In the latest update to its question-and-answer guidance on managing the novel coronavirus’ impact on clinical trials, the agency gives additional advice on remote collection of clinical outcome assessments and electronic collection of informed consent. It also addresses the compliance requirements for electronic systems that are used to generate electronic signatures on clinical trial records.

The 3 June revisions follow a mid-May update in which the agency discussed reporting of serious adverse events in the context of COVID-19.

ObsROs And PROs

The agency first addressed remote collection of certain types of clinical outcome assessments (COAs) in a mid-April update to the guidance, emphasizing feasibility and consistency when it comes to remote collection of performance and clinician-reported outcome assessments. (Also see "For COVID-Impacted Trials, Investigators Should Practice Remote Assessments Beforehand, US FDA Says" - Pink Sheet, 19 Apr, 2020.)

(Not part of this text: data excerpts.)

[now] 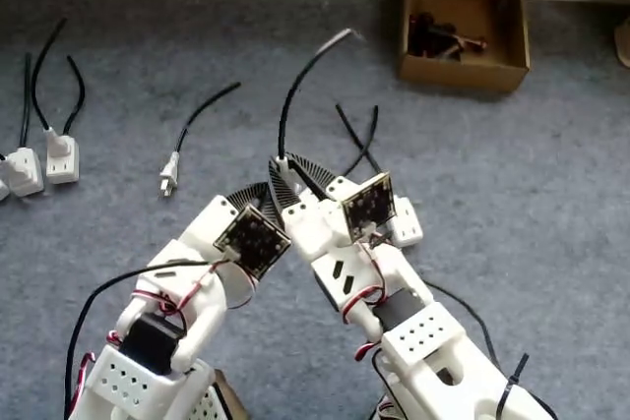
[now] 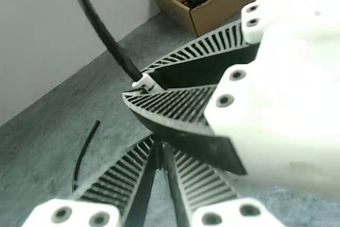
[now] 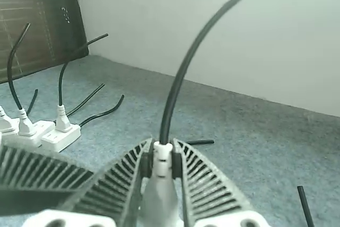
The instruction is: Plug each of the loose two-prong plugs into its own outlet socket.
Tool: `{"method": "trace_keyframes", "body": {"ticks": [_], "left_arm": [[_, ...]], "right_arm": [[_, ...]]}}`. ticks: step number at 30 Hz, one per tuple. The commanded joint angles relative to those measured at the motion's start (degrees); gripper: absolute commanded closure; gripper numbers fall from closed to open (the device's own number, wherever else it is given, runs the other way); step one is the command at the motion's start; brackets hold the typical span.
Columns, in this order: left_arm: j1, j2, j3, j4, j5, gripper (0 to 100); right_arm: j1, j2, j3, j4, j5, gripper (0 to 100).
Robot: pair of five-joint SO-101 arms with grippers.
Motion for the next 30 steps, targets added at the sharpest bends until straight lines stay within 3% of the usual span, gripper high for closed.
{"method": "trace_keyframes", "body": {"ticks": [1, 8, 30], "left_arm": [[2.2, -2.4, -0.2, 1.3, 0.8, 99], [2.0, -2.5, -0.1, 1.8, 5.5, 99], [3.1, -2.9, -1.9, 2.9, 5.5, 99]], "right_arm": [[-0.2, 0.3, -4.8, -0.9, -0.3, 99.2], [-0.1, 0.4, -8.8, -0.8, -0.4, 99.2], [-4.1, -0.1, -9.0, 3.9, -0.6, 99.2]]}}
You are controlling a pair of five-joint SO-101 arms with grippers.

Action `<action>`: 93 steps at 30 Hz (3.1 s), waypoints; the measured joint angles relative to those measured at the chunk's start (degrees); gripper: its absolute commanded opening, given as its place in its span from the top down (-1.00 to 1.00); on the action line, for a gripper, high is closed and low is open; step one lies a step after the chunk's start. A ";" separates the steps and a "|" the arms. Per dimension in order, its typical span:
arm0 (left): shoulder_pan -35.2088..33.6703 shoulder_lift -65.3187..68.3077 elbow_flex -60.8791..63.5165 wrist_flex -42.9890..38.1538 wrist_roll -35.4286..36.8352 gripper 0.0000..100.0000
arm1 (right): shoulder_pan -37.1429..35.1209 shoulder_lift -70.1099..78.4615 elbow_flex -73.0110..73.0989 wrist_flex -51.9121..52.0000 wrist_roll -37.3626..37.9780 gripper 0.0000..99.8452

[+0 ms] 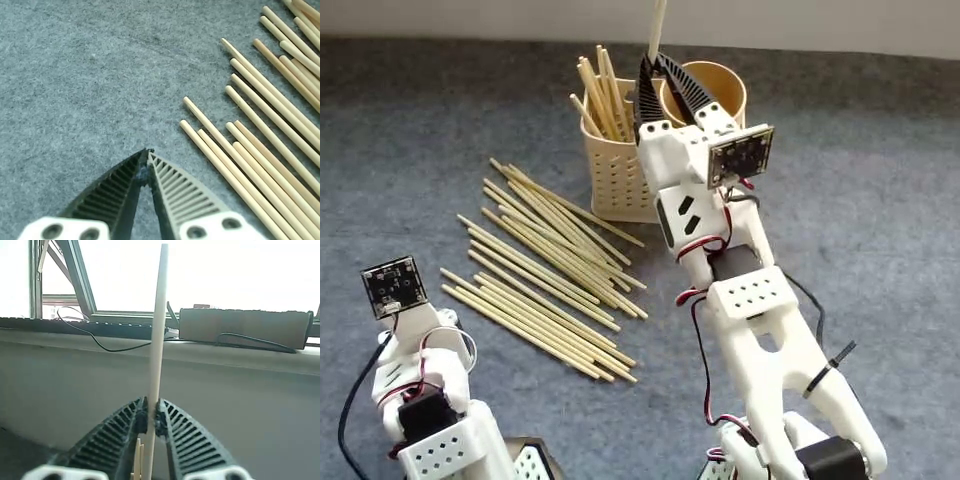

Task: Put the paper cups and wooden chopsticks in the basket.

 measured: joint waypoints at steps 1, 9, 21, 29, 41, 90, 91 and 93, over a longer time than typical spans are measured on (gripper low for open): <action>0.00 0.00 0.00 0.00 0.00 0.98 | 0.00 0.00 0.00 0.00 0.00 0.99; 0.00 0.00 0.00 0.00 0.00 0.98 | 0.00 0.26 5.19 0.00 0.00 0.99; 0.00 0.00 0.00 0.00 0.00 0.98 | 0.00 0.26 9.32 1.05 0.00 0.76; 0.00 0.00 0.00 0.00 0.00 0.98 | -0.18 -0.35 9.05 9.58 0.09 0.74; 0.00 0.00 0.00 0.00 0.00 0.98 | -1.32 -9.14 9.67 15.47 0.00 0.82; 0.35 0.00 -0.35 0.00 3.08 0.99 | -10.29 -76.40 52.48 39.65 -0.09 0.99; 0.35 0.00 -0.70 0.09 3.08 0.99 | -10.29 -76.84 52.48 39.65 -0.09 0.99; 0.44 0.00 -2.29 1.14 3.08 0.99 | -10.29 -77.10 52.48 39.65 -0.09 0.99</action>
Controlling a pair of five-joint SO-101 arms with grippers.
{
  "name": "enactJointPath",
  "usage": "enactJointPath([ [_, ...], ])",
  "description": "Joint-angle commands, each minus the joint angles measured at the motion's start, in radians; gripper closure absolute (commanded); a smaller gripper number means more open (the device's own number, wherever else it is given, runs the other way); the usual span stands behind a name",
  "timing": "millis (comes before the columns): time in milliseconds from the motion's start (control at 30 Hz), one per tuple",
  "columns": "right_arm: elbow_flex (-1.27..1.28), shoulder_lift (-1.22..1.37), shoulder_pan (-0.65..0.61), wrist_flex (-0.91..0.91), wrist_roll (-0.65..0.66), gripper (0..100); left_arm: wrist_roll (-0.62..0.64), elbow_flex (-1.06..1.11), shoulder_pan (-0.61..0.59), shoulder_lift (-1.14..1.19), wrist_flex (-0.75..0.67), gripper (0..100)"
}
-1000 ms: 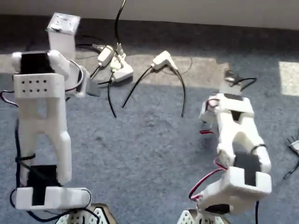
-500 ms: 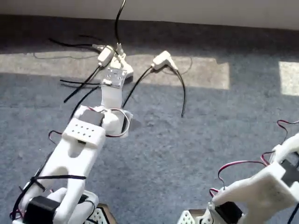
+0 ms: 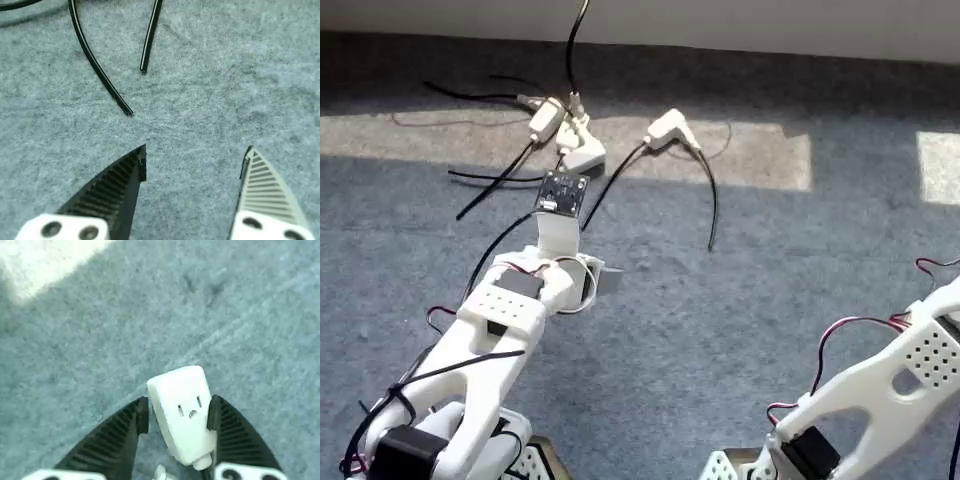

The latest revision expands on this issue and includes two more types of COAs: patient-reported outcomes (PROs) and observer-reported outcomes (ObsROs).

The agency outlines several general considerations common to all COAs:

  • Prioritization of trial participant safety and privacy;

  • Maintenance of data quality and integrity, including minimizing missing data;

  • Appropriate training for personnel and trial participants;

  • Potential for increased variability in trial data;

  • Feasibility of conducting a specific type of COA remotely, depending on context of use;

  • Documentation and audit trails; and

  • Availability of technology and technical support required for remote assessment.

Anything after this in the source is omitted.